DevOps, Continuous integration, Ansible, Docker, Jenkins, test–kitchen

Why we don't focus on testing Ansible roles extensively

We provision our environments with Ansible and we want these to be super–reliable. However, having sometimes several daily deployments, how to ensure that any change will not ruin the production environment? Some whisper to move to the containers world and get rid of the traditional way of provisioning/maintaining environments. Here, in the middle of major Ops changes, we use private cluster working on bare metal and so, we have slightly different requirements than the cloud world. We don’t use containers everywhere and we don’t have a plan to do so, at least within apps related context. As we provision with Ansible we want to be sure that any change will not cause any environment outage.

Testing any CM tool is not a trivial task, because they essentially need an isolated environment to fire tests. It’s not just a matter of amount of RAM or CPU cycles, but primarily of having the dedicated environment the services need to operate. Moreover, as we use private cluster whereas we don’t manage it, we have just a bunch of VM’s we can use in whatever manner is needed, but still without any easy way to drop or spin up new VM.

Testing Ansible changes

The Ansible tool marvelously implements roles–profiles pattern, which give us the ability to test any particular service in isolation – let’s call it as a service unit test. In Ansible terms, any service is simply a role that delivers some set of commands to ensure that service is up and running. Here, we can distinguish certain test levels criteria:

  1. Service is up and running on localhost.
  2. Service talks to authorized clients.
  3. Service delivers appropriate content.

Testing the first level is often met by the role itself and since you’d use something out of the box, you’ve it included. Ansible has a bunch of predefined modules and another tons within Ansible Galaxy maintained by the vast community. Actually it’s very likely any tool you’d imagine to use has already well–prepared role ready for deployment.

The next levels of tests are completely up to you, but you’d probably find, that it’s getting complicated fast, even for a small change, e.g. adding another web–VM instance within hba.conf file to get access to PostgreSQL database. So we started to consider of having a CI for infrastructure provisioner, where:

  1. The cost of environment preparation is relatively small.
  2. Time of execution is as minimized as possible.

Having these assumptions defined, consider the schema below:

In short, when developer commits new change to Gerrit, Jenkins triggers new job for test–kitchen gem, which internally spawns Docker container(s) to perform change tests. Gem test–kitchen is able to establish more containers at once and run tests concurrently. To distinguish what roles have changed per commit:

git diff-tree --no-commit-id --name-only -r COMMIT_ID | grep -e 'roles\/'

I’ve built an example of how to use test–kitchen with predefined Docker image where tests run in a matter of seconds. It really works great, but in context of role, not the whole system. The awesomeness disappear when you realize it’s not what you wanted to achieve, because in case of Ops – in my opinion – it’s more important to focus on integration tests to provide more customer oriented environment, e.g. at least to test if given service is running or responding instead of focusing if directory exists or config has changed.

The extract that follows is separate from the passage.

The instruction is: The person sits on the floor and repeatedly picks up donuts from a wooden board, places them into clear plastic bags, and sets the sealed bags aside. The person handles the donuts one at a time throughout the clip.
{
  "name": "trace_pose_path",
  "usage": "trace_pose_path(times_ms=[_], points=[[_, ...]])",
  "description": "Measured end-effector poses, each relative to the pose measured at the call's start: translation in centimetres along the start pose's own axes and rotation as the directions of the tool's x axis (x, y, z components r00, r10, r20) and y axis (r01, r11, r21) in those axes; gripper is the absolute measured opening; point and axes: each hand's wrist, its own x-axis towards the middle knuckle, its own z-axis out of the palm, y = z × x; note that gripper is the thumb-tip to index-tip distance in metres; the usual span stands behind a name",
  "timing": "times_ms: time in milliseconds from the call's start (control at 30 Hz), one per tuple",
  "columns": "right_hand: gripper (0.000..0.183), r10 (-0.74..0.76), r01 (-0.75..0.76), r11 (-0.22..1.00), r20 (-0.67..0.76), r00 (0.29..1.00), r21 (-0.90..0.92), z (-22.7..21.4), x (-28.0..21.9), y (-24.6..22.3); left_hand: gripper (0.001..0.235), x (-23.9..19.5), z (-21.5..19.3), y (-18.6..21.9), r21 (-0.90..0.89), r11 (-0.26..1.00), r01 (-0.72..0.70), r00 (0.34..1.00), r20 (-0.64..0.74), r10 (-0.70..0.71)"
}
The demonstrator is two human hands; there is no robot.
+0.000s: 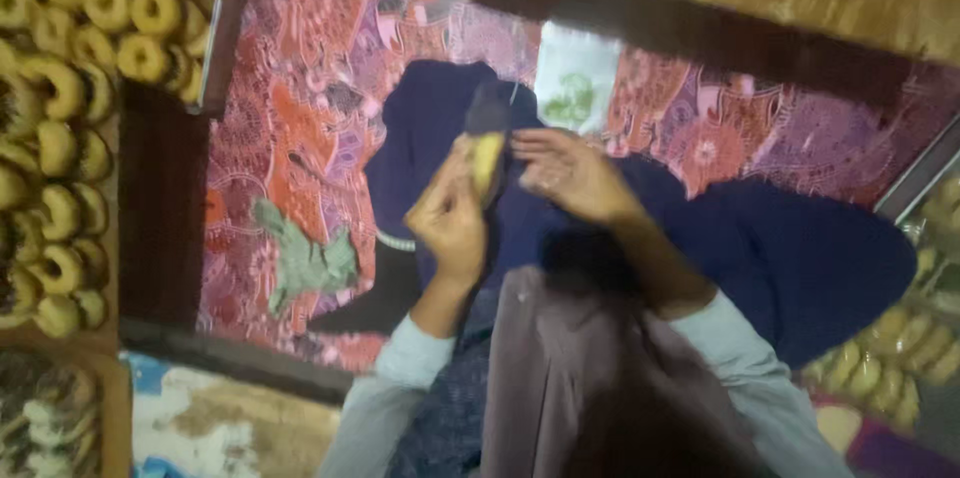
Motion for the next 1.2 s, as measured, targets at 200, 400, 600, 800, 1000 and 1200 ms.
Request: trace_pose_path(times_ms=[200, 400, 600, 800, 1000, 1200], points=[[0.041, -0.103, 0.02, 0.887, 0.156, 0.982, 0.462, 4.4, 1.4, 6.4, 0.039, 0.9, -1.6, -4.6, -0.427, 0.816, 0.391, 0.895, -0.029, -0.444], [0.03, -0.221, 0.233, 0.929, -0.076, 0.972, 0.286, 4.7, 2.8, 4.5, 0.018, 1.3, -2.7, -9.0, -0.355, 0.676, 0.645, 0.761, 0.222, -0.61], [0.026, -0.591, 0.565, 0.806, -0.212, 0.778, -0.175, 3.1, 2.9, -0.1, 0.018, 2.1, -4.1, -5.4, 0.025, 0.958, -0.286, 0.943, 0.187, 0.276], [0.035, -0.268, 0.268, 0.963, 0.047, 0.962, 0.018, 3.0, 5.6, 0.9, 0.012, 4.0, -3.1, -6.6, -0.291, 0.946, 0.14, 0.99, 0.067, -0.126], [0.024, -0.227, 0.236, 0.961, -0.072, 0.971, 0.144, 4.3, 5.7, 3.7, 0.014, 3.9, -2.0, -9.7, -0.461, 0.783, 0.416, 0.902, 0.102, -0.419], [0.016, -0.451, 0.439, 0.893, -0.237, 0.861, -0.101, 3.7, 4.7, -0.8, 0.019, 4.0, -2.9, -8.6, -0.247, 0.942, 0.226, 0.974, 0.052, -0.22]])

Indeed, if tests run per each role, it’s easy to spin up test environments and run tests fast thanks to containers. Such tests, however, have the drawback that they don’t give the value you’d expect – each role provides some service, but testing such single service without interaction with other services is quite meaningless. Nginx won’t serve appropriate content without interaction with some webserver and so, webserver won’t serve appropriate content without some database and so on.

On the other hand, blending all Docker–Jenkins–whatever tools to build CI just for testing for Nginx availability on port 80 is like using a sledgehammer to crack a nut. So we decided to discontinue such process, because of the overhead of preparation test environments to gain valuable results.

The good the bad and the ugly

Nonetheless, the idea of role–oriented tests is definitely worth looking at. With some investment in scripting and perhaps Docker Compose on board, it would spin the environment with services talking to each other, but it’s still an overhead to deal with. Besides, there’re also Docker containers limitations regarding changes in container networking or firewall (need extra --privileged mode) and so they also should be discussed before entering containers.

As for our CI environment, so far we’ve ended up with testing Ansible changes using flags --syntax-check --check on appropriate playbook from within Jenkins job and doing peer review.